Understanding the influence of structural features on diffusive processes is a significant challenge in network science. Real-world systems often exhibit multiscale structures, in which individuals can be partitioned into densely connected clusters with sparser coupling among neighboring clusters. Such structures hinder the diffusion process across the clusters, leading to the diffusion being trapped within clusters. At the macro scale, diffusion is intimately linked to the size distribution patterns of clusters. This article presents the generalized Herfindahl–Hirschman Index for cluster distribution (GHI-CD), a concept that measures a network’s capacity for diffusion. We provide an analysis of its mathematical properties and give the upper bound of the number of clusters and diffusion sources.
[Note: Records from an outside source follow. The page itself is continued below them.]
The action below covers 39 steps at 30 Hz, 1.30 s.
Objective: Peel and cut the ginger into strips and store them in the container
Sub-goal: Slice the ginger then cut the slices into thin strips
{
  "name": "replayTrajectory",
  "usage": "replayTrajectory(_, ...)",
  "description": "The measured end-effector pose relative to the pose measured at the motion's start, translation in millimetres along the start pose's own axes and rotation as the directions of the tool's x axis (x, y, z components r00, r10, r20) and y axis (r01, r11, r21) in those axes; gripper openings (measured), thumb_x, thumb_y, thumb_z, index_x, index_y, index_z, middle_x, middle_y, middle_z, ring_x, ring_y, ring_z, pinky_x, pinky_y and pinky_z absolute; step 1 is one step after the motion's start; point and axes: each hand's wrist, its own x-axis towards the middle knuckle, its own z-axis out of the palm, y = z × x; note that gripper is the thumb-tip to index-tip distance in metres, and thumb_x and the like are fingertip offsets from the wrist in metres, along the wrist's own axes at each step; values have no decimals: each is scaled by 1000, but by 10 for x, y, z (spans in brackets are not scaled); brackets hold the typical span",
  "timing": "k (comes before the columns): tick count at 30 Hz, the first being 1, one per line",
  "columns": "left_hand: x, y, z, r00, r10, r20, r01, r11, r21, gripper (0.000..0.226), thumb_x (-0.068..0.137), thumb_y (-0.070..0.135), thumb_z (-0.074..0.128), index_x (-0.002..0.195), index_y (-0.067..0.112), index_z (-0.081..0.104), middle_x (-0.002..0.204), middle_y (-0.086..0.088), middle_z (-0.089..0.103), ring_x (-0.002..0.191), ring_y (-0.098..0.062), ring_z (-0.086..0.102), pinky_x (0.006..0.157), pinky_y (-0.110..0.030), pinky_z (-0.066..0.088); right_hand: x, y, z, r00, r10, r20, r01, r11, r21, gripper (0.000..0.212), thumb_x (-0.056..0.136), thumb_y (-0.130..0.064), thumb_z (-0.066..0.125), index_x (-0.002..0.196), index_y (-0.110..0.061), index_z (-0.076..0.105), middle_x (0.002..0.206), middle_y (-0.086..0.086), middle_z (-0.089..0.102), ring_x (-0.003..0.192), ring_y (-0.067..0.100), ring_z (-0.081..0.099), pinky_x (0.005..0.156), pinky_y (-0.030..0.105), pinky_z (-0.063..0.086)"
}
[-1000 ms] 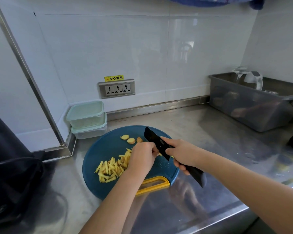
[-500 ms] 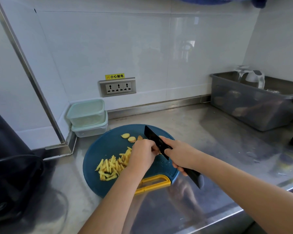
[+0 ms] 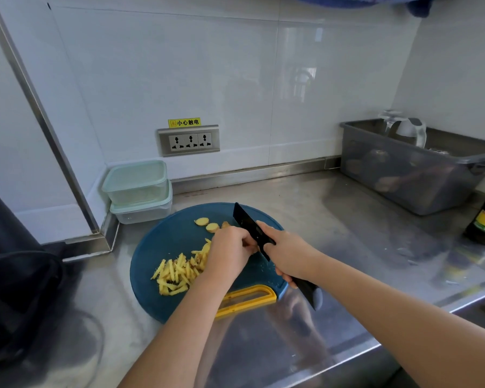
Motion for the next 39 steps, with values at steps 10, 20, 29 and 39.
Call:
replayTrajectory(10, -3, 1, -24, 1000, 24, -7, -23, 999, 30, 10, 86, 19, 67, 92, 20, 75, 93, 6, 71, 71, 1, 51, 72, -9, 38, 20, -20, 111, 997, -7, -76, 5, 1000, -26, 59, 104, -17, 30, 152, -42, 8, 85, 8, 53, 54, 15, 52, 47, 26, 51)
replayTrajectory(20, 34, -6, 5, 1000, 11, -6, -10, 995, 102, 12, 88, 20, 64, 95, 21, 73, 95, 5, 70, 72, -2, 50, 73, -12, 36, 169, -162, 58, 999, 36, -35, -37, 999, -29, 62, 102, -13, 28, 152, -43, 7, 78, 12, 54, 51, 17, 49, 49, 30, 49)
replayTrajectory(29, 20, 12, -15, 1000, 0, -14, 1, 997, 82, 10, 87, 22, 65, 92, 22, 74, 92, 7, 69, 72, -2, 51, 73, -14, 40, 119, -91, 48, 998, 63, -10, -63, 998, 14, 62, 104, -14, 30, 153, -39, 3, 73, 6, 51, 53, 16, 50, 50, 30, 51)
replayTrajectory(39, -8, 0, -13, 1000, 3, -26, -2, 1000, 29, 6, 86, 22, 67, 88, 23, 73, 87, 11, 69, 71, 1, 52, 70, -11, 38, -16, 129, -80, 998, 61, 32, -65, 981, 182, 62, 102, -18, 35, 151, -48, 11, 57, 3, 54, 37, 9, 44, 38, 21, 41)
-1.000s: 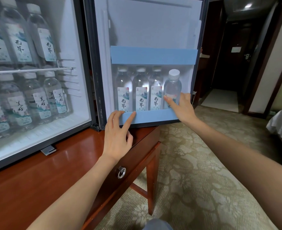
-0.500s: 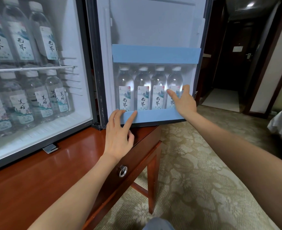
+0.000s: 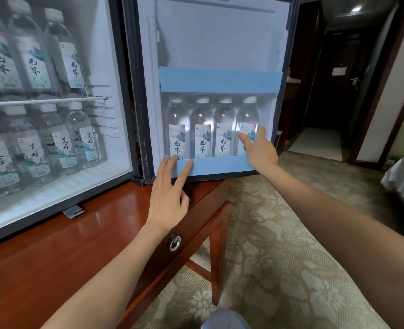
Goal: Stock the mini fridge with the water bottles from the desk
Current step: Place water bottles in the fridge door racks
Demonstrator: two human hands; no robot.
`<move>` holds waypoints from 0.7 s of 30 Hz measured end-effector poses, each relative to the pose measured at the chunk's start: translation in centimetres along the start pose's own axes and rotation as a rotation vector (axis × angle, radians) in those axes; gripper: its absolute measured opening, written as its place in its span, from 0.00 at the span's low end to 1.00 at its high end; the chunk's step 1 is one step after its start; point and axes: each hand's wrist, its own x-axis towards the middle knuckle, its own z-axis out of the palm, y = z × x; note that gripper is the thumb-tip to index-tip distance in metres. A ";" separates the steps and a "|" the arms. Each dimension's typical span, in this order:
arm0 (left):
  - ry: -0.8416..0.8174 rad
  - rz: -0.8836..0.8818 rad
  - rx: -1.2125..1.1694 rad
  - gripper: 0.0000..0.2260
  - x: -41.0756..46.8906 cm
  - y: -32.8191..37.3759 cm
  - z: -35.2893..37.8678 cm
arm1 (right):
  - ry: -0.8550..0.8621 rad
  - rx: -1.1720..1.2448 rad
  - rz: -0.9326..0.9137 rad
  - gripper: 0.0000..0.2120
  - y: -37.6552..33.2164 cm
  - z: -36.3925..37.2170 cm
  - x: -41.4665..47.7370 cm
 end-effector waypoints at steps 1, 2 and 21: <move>0.006 -0.004 -0.025 0.33 -0.1 0.0 0.0 | -0.007 -0.009 -0.004 0.32 0.1 -0.1 -0.1; 0.014 -0.015 -0.050 0.33 -0.1 0.0 -0.1 | -0.016 -0.009 -0.008 0.32 0.1 -0.1 -0.2; 0.059 -0.613 -0.407 0.15 -4.2 -1.8 -5.1 | 0.158 0.264 -0.333 0.23 -6.8 1.8 -9.2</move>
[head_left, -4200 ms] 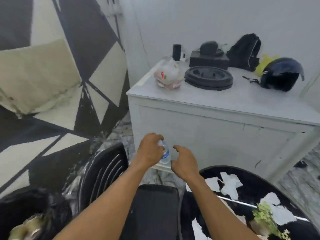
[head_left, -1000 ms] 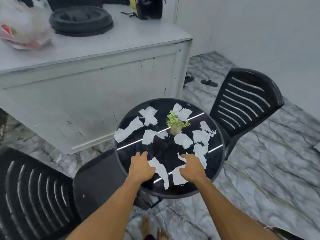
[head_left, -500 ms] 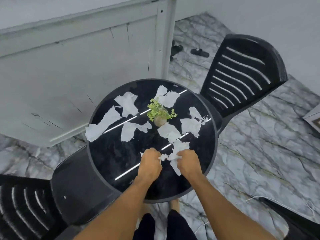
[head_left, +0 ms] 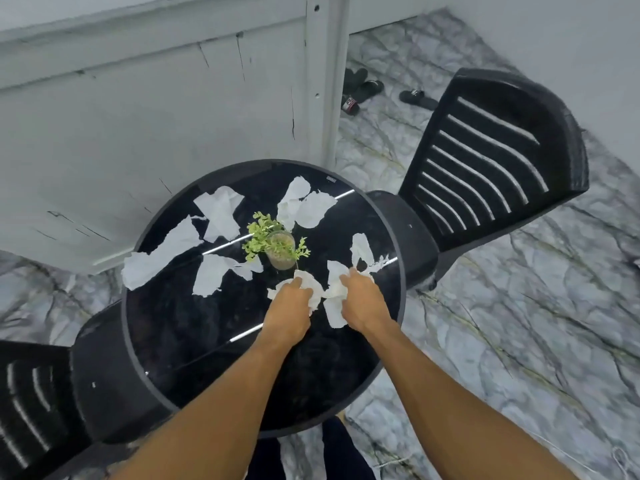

Theoretical and simulation results demonstrate that a homogeneous distribution of clusters leads to a lower diffusion capacity. Furthermore, based on community detection, a close correlation between the GHI and the magnitude of diffusion is observed on synthetic and real networks, both of which are considerably impacted by cluster-heterogeneity. This GHI-based method can also track the evolution of diffusion capacity during community evolution. Our results demonstrate how cluster distribution offers a new and complementary perspective for analyzing diffusive dynamics on networks.

Suggested Citation

  • Chen, Peng & Qi, Mingze & Yan, Liang & Duan, Xiaojun, 2024. "Diffusion capacity analysis of complex network based on the cluster distribution," Chaos, Solitons & Fractals, Elsevier, vol. 178(C).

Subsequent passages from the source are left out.